→ WHAT YOU NEED TO DO: Scan the entries below and state how many lines contain "grateful". No other output.

→ DATA FOR PROCESSING:
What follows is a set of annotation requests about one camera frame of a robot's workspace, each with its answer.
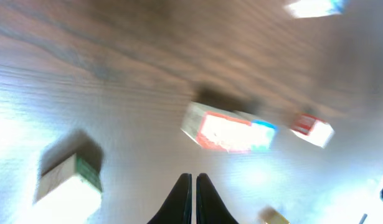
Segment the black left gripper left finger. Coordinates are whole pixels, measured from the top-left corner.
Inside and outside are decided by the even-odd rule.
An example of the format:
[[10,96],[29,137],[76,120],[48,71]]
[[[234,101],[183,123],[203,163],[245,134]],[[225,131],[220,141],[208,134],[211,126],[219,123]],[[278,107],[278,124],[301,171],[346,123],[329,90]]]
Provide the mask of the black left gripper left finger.
[[191,219],[192,175],[183,173],[148,224],[190,224]]

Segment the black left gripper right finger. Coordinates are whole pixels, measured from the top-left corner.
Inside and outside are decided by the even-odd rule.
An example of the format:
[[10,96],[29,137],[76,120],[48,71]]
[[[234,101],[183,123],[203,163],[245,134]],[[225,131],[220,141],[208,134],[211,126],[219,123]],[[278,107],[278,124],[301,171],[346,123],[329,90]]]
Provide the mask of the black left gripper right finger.
[[206,173],[196,179],[197,224],[238,224],[230,214]]

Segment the red letter I block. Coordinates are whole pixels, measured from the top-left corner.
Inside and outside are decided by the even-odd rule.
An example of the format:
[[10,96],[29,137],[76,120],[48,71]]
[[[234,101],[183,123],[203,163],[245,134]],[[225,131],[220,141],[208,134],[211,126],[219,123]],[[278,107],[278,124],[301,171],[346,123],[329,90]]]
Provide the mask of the red letter I block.
[[251,150],[252,123],[241,116],[204,105],[189,103],[181,130],[203,149],[227,152]]

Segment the blue number 2 block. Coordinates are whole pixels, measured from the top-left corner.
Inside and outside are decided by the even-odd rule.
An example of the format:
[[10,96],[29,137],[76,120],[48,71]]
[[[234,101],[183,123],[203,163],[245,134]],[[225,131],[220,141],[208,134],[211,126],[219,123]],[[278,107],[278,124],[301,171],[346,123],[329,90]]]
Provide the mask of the blue number 2 block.
[[254,114],[242,111],[235,113],[251,122],[246,132],[249,149],[251,151],[268,151],[278,128]]

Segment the red letter A block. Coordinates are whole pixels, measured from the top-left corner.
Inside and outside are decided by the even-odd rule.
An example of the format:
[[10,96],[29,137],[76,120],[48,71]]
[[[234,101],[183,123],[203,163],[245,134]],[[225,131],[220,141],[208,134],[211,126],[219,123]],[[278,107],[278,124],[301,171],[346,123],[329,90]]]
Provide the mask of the red letter A block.
[[334,129],[332,126],[311,114],[299,114],[290,130],[299,138],[321,148],[325,148],[331,140]]

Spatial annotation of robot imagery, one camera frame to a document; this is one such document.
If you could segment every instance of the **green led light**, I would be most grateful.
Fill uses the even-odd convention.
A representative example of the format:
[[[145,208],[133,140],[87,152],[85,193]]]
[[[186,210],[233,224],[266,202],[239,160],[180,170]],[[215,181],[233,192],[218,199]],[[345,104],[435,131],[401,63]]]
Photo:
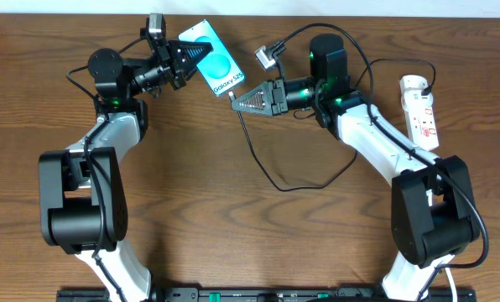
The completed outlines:
[[[221,302],[221,296],[219,293],[210,293],[209,302]]]
[[[305,97],[310,95],[310,90],[308,88],[300,91],[300,96]]]

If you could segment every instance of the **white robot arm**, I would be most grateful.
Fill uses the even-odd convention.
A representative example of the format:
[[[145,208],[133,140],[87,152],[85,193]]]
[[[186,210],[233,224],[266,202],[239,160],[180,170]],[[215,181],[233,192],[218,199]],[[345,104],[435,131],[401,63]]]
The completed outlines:
[[[93,269],[108,291],[96,297],[99,299],[164,301],[151,273],[125,240],[128,213],[118,164],[148,129],[147,105],[134,97],[155,91],[158,96],[160,87],[168,83],[174,90],[180,89],[212,51],[210,43],[168,41],[165,35],[163,15],[152,13],[140,30],[140,39],[120,51],[99,49],[87,66],[70,71],[68,79],[94,101],[96,125],[65,150],[48,151],[39,157],[44,240],[75,254]],[[149,58],[122,58],[123,51],[141,40],[152,50]],[[96,96],[70,77],[70,73],[85,69],[96,82]],[[91,197],[65,196],[66,191],[79,189],[91,189]],[[76,297],[60,294],[63,300],[87,298],[80,293]]]
[[[372,105],[374,117],[378,117],[379,122],[389,133],[399,139],[409,148],[416,149],[418,155],[435,162],[439,157],[431,152],[414,145],[400,131],[386,121]],[[360,152],[372,166],[392,185],[392,178],[401,175],[404,171],[418,171],[427,168],[418,160],[413,159],[399,146],[386,137],[377,127],[371,123],[367,115],[367,105],[362,104],[350,108],[337,118],[337,132],[339,139]],[[427,191],[427,203],[432,206],[433,195]],[[386,295],[390,299],[401,299],[414,301],[418,299],[419,292],[430,280],[435,267],[442,263],[448,263],[454,256],[445,255],[435,259],[426,268],[419,268],[417,265],[409,263],[401,253],[395,259],[392,270],[384,277],[382,286]]]

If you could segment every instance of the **wooden table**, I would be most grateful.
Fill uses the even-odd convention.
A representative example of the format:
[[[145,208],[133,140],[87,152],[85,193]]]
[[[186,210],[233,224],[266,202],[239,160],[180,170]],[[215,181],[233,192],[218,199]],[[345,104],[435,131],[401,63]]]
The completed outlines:
[[[83,263],[49,247],[39,227],[38,157],[77,141],[94,123],[91,101],[64,77],[102,47],[138,37],[146,16],[0,15],[0,300],[54,300],[62,287],[98,287]],[[470,169],[491,238],[480,268],[454,271],[480,301],[500,301],[500,19],[207,17],[247,80],[240,95],[276,76],[253,51],[311,22],[349,31],[371,59],[413,57],[438,71],[436,152]],[[166,16],[168,36],[203,16]],[[320,30],[287,44],[289,78],[309,74],[308,45]],[[363,65],[347,45],[353,78]],[[145,44],[128,51],[146,57]],[[398,79],[426,66],[374,67],[376,103],[405,130]],[[84,72],[76,79],[93,91]],[[368,83],[362,87],[367,91]],[[120,169],[128,201],[128,240],[163,285],[331,287],[376,283],[391,268],[390,189],[362,157],[326,190],[281,193],[255,164],[237,115],[200,75],[180,91],[144,96],[150,126]],[[283,187],[326,181],[352,156],[314,120],[247,116],[256,152]],[[472,244],[456,263],[475,260]],[[437,284],[446,285],[439,277]]]

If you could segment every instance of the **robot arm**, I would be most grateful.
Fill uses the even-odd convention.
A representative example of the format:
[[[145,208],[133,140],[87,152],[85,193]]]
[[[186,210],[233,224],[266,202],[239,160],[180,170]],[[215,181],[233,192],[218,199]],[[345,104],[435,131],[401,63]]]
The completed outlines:
[[[180,89],[212,50],[209,43],[168,41],[165,35],[162,14],[152,13],[140,31],[152,50],[149,58],[124,59],[112,49],[93,53],[87,69],[98,92],[96,125],[65,150],[39,158],[43,237],[88,264],[107,287],[107,297],[90,298],[164,301],[125,240],[128,213],[118,164],[148,129],[147,105],[134,96],[154,91],[158,96],[167,83]],[[66,197],[79,189],[91,189],[91,196]]]
[[[270,70],[268,66],[277,62],[279,53],[285,50],[282,43],[279,45],[276,50],[273,46],[271,50],[262,47],[256,51],[265,70]],[[448,263],[478,239],[480,226],[466,202],[433,169],[414,158],[413,152],[460,183],[473,203],[468,169],[456,156],[440,159],[414,144],[387,122],[377,107],[368,105],[371,103],[360,91],[350,88],[341,37],[320,34],[311,40],[310,70],[311,76],[296,80],[286,80],[280,72],[278,79],[265,81],[239,98],[230,94],[232,109],[272,117],[312,107],[322,128],[351,145],[375,167],[392,187],[391,229],[399,249],[381,286],[390,299],[418,300],[427,295],[426,285],[435,276],[437,266]],[[404,92],[411,87],[401,88]],[[420,95],[432,102],[432,95]],[[408,104],[403,101],[403,105],[405,108]],[[368,106],[382,129],[372,122]],[[415,110],[411,109],[408,117],[415,119]],[[438,140],[427,145],[434,148]],[[444,202],[433,205],[433,194],[443,195]]]

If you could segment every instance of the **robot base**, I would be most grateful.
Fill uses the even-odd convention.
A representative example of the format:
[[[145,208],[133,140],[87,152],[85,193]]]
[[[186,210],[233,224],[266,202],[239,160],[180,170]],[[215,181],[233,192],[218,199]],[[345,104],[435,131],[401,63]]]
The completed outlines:
[[[398,301],[383,298],[382,290],[367,286],[342,286],[339,289],[195,289],[164,290],[165,302],[308,302],[314,299],[342,302]],[[476,291],[458,289],[458,302],[477,302]],[[107,290],[61,290],[56,302],[108,302]],[[426,302],[451,302],[448,289],[430,289]]]

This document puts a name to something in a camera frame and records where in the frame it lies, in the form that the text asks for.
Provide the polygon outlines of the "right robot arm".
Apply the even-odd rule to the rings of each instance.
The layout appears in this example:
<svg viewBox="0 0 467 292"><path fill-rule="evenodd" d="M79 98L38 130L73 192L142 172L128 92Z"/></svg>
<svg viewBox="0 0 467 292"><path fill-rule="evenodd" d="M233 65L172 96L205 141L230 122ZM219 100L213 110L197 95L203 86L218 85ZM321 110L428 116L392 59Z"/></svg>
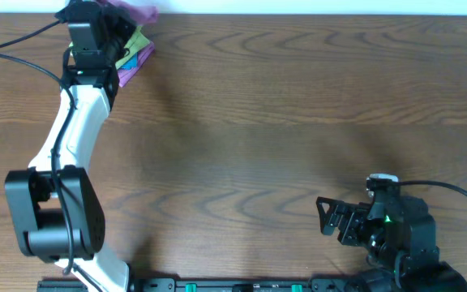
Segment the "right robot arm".
<svg viewBox="0 0 467 292"><path fill-rule="evenodd" d="M466 292L467 281L439 259L435 219L421 199L376 195L370 204L319 197L320 230L339 230L342 245L363 247L375 267L347 281L345 291Z"/></svg>

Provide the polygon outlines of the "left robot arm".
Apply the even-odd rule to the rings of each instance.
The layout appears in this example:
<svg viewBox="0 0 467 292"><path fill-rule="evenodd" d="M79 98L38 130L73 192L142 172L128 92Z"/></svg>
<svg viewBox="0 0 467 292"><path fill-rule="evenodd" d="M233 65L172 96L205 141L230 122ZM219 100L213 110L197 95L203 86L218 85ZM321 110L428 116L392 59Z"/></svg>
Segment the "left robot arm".
<svg viewBox="0 0 467 292"><path fill-rule="evenodd" d="M119 89L116 62L136 30L123 8L72 1L56 13L72 45L62 57L60 107L39 153L5 180L19 249L54 263L90 291L126 291L130 269L105 245L105 215L88 168Z"/></svg>

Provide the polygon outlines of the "purple microfiber cloth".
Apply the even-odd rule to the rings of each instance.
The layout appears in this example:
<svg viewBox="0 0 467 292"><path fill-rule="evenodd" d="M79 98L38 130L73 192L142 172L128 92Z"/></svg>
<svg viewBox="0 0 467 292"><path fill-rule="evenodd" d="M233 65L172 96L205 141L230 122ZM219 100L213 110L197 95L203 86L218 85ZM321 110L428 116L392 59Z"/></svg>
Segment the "purple microfiber cloth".
<svg viewBox="0 0 467 292"><path fill-rule="evenodd" d="M131 18L139 25L154 24L158 19L157 7L144 1L102 0L102 2L126 9Z"/></svg>

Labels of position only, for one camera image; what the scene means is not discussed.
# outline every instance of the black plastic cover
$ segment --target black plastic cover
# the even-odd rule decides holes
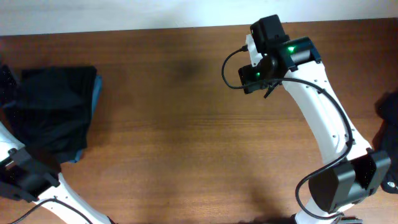
[[[311,195],[323,211],[337,212],[344,205],[359,203],[376,193],[390,164],[384,151],[342,162],[309,180]]]
[[[266,53],[269,48],[289,41],[278,15],[265,17],[250,26],[251,34],[259,53]]]
[[[246,65],[243,66],[238,70],[239,77],[241,79],[242,85],[247,85],[251,84],[254,82],[259,81],[259,76],[257,76],[257,73],[260,73],[260,71],[256,71],[251,65]],[[245,94],[252,93],[256,90],[265,90],[268,87],[268,85],[265,85],[263,83],[259,83],[258,85],[252,85],[249,86],[245,89],[243,89]]]
[[[57,187],[60,164],[43,150],[29,147],[10,150],[0,163],[0,196],[12,200],[36,201],[49,187]]]

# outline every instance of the white robotic arm
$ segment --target white robotic arm
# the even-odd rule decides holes
[[[224,82],[245,94],[268,88],[265,98],[277,85],[283,85],[307,120],[325,164],[298,184],[296,198],[303,210],[296,214],[295,223],[337,223],[343,211],[375,193],[391,164],[388,155],[368,154],[370,144],[349,120],[308,37],[290,40],[274,15],[251,26],[246,44],[224,62]],[[232,55],[244,51],[249,51],[251,64],[239,69],[242,86],[231,86],[225,79],[225,64]],[[314,198],[304,207],[299,190],[308,180]]]
[[[7,161],[10,157],[9,150],[15,149],[16,151],[24,148],[25,145],[18,141],[0,122],[0,163]],[[12,167],[14,161],[7,162],[4,164],[7,167]],[[65,223],[70,224],[112,224],[113,222],[102,213],[96,211],[90,205],[88,205],[75,191],[70,188],[63,178],[62,173],[58,174],[59,185],[49,187],[47,190],[42,192],[36,201],[36,204],[42,204],[41,206],[50,210],[52,213],[60,217]],[[79,211],[81,214],[74,210],[62,205],[63,202],[66,205]]]
[[[299,65],[297,71],[288,71],[285,77],[298,78],[312,82],[324,88],[338,103],[340,103],[330,86],[329,80],[326,76],[325,67],[322,63],[312,61]],[[304,84],[294,82],[282,82],[282,84],[292,95],[307,120],[307,123],[317,140],[323,163],[326,165],[339,158],[346,150],[346,142],[348,138],[341,116],[337,112],[336,108],[330,103],[330,100],[323,94],[319,94],[316,89],[310,88]],[[371,146],[360,135],[350,120],[349,122],[353,131],[355,144],[353,145],[351,152],[347,155],[347,159],[352,160],[366,155],[366,149]],[[353,204],[346,205],[340,208],[339,212],[343,212],[352,206]],[[306,209],[321,217],[332,215],[321,210],[312,198],[307,204]],[[319,220],[313,218],[304,211],[299,212],[295,216],[295,220],[297,224],[329,224],[333,222],[333,219]]]

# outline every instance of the green led light
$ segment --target green led light
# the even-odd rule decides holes
[[[294,48],[295,47],[288,47],[287,50],[289,50],[290,53],[293,53],[294,52]]]

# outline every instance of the black fabric
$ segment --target black fabric
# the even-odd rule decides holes
[[[378,150],[386,151],[391,158],[391,167],[381,187],[386,192],[398,194],[398,93],[389,95],[378,113],[387,123]]]
[[[7,65],[0,65],[0,105],[14,100],[17,82]]]
[[[51,152],[60,163],[87,147],[94,67],[22,71],[14,103],[4,107],[14,135]]]

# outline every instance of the wooden table
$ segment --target wooden table
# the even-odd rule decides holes
[[[374,103],[398,86],[397,21],[284,24],[309,36],[352,122],[372,141],[381,119]],[[299,211],[294,189],[322,165],[317,144],[291,96],[278,88],[245,95],[221,79],[226,56],[249,26],[132,30],[0,38],[16,69],[94,65],[104,88],[69,184],[89,204],[125,223],[237,223]],[[239,84],[238,68],[226,69]],[[309,197],[307,186],[302,198]],[[382,190],[346,214],[398,223],[398,195]],[[0,199],[0,223],[32,204]],[[25,223],[63,223],[45,209]]]

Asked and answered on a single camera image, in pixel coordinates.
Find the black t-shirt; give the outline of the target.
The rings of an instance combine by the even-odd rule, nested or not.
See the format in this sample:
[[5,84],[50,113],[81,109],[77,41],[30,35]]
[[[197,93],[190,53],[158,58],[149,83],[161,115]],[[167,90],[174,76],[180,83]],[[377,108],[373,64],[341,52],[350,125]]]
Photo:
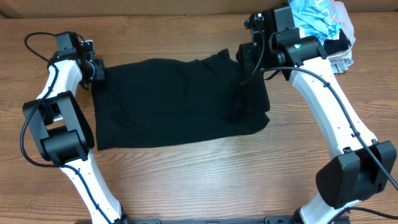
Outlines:
[[105,74],[92,86],[100,150],[250,135],[269,123],[263,79],[248,80],[228,49],[191,62],[153,58]]

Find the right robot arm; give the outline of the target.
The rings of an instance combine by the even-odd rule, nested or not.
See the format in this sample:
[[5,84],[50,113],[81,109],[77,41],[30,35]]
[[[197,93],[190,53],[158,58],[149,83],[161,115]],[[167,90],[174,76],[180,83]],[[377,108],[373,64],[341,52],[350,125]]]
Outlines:
[[380,142],[360,120],[340,88],[321,42],[304,37],[288,4],[255,12],[245,20],[252,41],[237,60],[249,78],[282,73],[302,95],[328,146],[330,161],[315,181],[318,192],[293,215],[267,216],[266,223],[348,223],[348,212],[393,183],[393,143]]

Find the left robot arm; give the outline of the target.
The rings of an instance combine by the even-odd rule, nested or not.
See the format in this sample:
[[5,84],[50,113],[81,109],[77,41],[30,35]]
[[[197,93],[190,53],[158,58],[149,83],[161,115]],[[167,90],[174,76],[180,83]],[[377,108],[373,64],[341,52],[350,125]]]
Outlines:
[[55,34],[57,51],[48,59],[48,80],[41,94],[24,103],[20,133],[24,158],[37,167],[59,168],[84,201],[92,223],[128,223],[95,161],[93,132],[75,99],[81,86],[104,80],[104,64],[94,43],[75,32]]

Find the light blue garment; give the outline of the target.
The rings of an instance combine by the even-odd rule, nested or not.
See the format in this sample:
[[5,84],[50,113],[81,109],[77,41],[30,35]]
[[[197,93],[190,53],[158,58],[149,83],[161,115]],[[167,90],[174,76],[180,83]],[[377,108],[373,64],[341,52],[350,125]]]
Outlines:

→ EXERCISE RESULT: 5